As for what is done this side of the water, now for it. I do not rely upon the old work of Mr. “Death-in-the-pot Accum,” printed some thirty years ago, in England. My statements come mostly from a New York book put forth within a few years by a New York man, whose name is now in the Directory, and whose business is said to consist to a great extent in furnishing one kind or another of the queer stuff he talks about, to brewers, or distillers, or wine and brandy merchants.

This gentleman, in a sweet alphabetical miscellany of drugs, herbs, minerals, and groceries commonly used in manufacturing our best Old Bourbon whisky, Swan gin, Madeira wine, pale ale, London brown stout, Heidsieck, Clicquot, Lafitte, and other nice drinks; names the chief of such ingredients as follows:

Aloes, alum, calamus (flag-root) capsicum, cocculus indicus, copperas, coriander-seed, gentian-root, ginger, grains-of-paradise, honey, liquorice, logwood, molasses, onions, opium, orange-peel, quassia, salt, stramonium-seed (deadly nightshade), sugar of lead, sulphite of soda, sulphuric acid, tobacco, turpentine, vitriol, yarrow. I have left strychnine out of the list, as some persons have doubts about this poison ever being used in adulterating liquors. A wholesale liquor-dealer in New York city, however, assures me that more than one-half the so-called whisky is poisoned with it.
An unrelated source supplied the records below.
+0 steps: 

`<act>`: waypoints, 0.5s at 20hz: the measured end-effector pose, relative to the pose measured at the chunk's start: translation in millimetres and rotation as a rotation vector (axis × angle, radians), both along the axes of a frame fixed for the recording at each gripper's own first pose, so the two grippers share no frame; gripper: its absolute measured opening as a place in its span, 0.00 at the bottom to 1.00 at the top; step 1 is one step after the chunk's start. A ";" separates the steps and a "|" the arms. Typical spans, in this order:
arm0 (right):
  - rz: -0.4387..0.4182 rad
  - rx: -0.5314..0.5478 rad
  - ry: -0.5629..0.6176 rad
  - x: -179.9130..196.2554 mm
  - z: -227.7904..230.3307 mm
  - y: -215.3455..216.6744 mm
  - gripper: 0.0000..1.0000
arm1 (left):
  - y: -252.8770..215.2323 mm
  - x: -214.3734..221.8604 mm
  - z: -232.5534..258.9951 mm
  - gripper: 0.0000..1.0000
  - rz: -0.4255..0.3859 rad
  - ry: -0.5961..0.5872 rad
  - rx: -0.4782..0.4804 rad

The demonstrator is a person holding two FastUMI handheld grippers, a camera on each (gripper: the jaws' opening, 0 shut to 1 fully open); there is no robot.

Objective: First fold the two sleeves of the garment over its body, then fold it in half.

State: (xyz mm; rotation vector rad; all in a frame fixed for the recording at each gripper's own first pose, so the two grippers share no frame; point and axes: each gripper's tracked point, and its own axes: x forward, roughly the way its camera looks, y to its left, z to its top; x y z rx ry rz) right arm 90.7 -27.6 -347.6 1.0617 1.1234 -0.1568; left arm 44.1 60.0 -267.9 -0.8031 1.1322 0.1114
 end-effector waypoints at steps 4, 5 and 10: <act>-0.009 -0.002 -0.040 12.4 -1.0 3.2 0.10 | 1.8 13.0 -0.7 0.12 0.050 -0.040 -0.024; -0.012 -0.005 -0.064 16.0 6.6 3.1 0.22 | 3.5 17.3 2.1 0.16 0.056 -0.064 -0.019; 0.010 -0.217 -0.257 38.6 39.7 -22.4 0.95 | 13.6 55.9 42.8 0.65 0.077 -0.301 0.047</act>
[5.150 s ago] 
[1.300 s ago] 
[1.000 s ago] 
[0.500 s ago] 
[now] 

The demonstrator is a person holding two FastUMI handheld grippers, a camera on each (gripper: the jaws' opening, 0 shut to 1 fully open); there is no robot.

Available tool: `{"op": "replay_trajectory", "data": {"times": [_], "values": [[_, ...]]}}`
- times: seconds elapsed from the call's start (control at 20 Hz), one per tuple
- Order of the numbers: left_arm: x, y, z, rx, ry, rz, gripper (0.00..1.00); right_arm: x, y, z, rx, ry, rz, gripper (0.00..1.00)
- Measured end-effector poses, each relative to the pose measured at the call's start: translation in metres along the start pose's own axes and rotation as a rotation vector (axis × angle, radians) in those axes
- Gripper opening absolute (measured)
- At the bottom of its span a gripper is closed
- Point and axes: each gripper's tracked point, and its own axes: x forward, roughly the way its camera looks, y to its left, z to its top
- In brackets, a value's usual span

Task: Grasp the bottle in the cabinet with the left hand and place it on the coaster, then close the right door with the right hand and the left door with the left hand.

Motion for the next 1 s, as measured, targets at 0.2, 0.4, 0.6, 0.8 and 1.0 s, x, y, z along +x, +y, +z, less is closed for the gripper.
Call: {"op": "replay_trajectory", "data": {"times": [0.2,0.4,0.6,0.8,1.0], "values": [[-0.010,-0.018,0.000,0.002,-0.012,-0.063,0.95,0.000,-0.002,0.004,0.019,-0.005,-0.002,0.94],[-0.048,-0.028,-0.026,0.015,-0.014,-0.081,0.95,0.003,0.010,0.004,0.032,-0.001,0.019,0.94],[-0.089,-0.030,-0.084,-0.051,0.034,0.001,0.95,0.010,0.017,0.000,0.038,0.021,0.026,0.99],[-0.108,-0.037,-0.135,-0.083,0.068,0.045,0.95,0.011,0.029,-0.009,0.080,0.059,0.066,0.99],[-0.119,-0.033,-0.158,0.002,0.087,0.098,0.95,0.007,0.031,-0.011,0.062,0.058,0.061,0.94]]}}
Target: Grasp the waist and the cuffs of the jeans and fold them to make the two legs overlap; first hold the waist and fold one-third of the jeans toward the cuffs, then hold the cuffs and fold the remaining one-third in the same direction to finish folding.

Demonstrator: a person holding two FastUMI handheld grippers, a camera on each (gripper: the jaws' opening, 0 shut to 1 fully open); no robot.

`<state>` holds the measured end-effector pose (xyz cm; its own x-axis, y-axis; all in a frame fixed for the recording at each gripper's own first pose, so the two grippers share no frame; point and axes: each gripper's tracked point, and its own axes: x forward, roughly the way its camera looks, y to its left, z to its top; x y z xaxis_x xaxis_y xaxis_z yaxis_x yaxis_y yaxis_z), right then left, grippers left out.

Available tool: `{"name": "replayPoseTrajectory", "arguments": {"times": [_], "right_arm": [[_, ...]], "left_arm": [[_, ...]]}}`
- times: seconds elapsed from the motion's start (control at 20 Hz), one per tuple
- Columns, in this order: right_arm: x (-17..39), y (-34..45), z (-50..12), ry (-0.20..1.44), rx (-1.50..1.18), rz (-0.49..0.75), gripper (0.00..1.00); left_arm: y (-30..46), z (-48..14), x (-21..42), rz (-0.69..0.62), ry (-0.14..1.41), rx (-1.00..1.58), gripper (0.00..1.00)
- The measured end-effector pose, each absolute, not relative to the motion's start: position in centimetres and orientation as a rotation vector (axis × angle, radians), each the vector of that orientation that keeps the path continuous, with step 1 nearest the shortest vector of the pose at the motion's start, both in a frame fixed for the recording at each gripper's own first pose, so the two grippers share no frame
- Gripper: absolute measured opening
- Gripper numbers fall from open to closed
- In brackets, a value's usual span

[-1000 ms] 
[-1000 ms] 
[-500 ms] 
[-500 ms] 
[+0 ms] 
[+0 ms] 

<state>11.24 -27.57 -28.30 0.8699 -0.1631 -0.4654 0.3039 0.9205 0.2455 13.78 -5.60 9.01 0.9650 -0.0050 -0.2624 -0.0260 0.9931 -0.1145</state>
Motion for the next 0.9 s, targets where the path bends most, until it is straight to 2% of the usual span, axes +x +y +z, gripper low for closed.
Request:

Besides these twenty-seven kinds of rum, here come twenty-three more articles, used to put the right color to it when it is made; by making a soup of one or another, and stirring it in at the right time. I alphabet these, too: alkanet-root, annatto, barwood, blackberry, blue-vitriol, brazil-wood, burnt sugar, cochineal, elderberry, garancine (an extract of madder), indigo, Nicaragua-wood, orchil, pokeberry, potash, quercitron, red beet, red cabbage, red carrots, saffron, sanders-wood, turmeric, whortleberry.

In all, in both lists, just fifty. There are more, however. But that’s enough. Now then, my friend, what did you drink this morning? You called it Bourbon, or Cognac, or Old Otard, very likely, but what was it? The “glorious uncertainty” of drinking liquor under these circumstances is enough to make a man’s head swim without his getting drunk at all.

Actually the list is quite interesting, because although some of those are definitely scary things to have in your food, like sulphuric acid, lead, turpentine and tobacco, others are still used as food additives, like annatto, burnt sugar, and cochineal. Although there shouldn’t actually be any need to add extra colour to things like bourbon and stout. And some of the additives are normal ingredients in gin, like orange peel, coriander, liquorice, and grains of paradise.

» The beetle is a caricature of P.T. Barnum.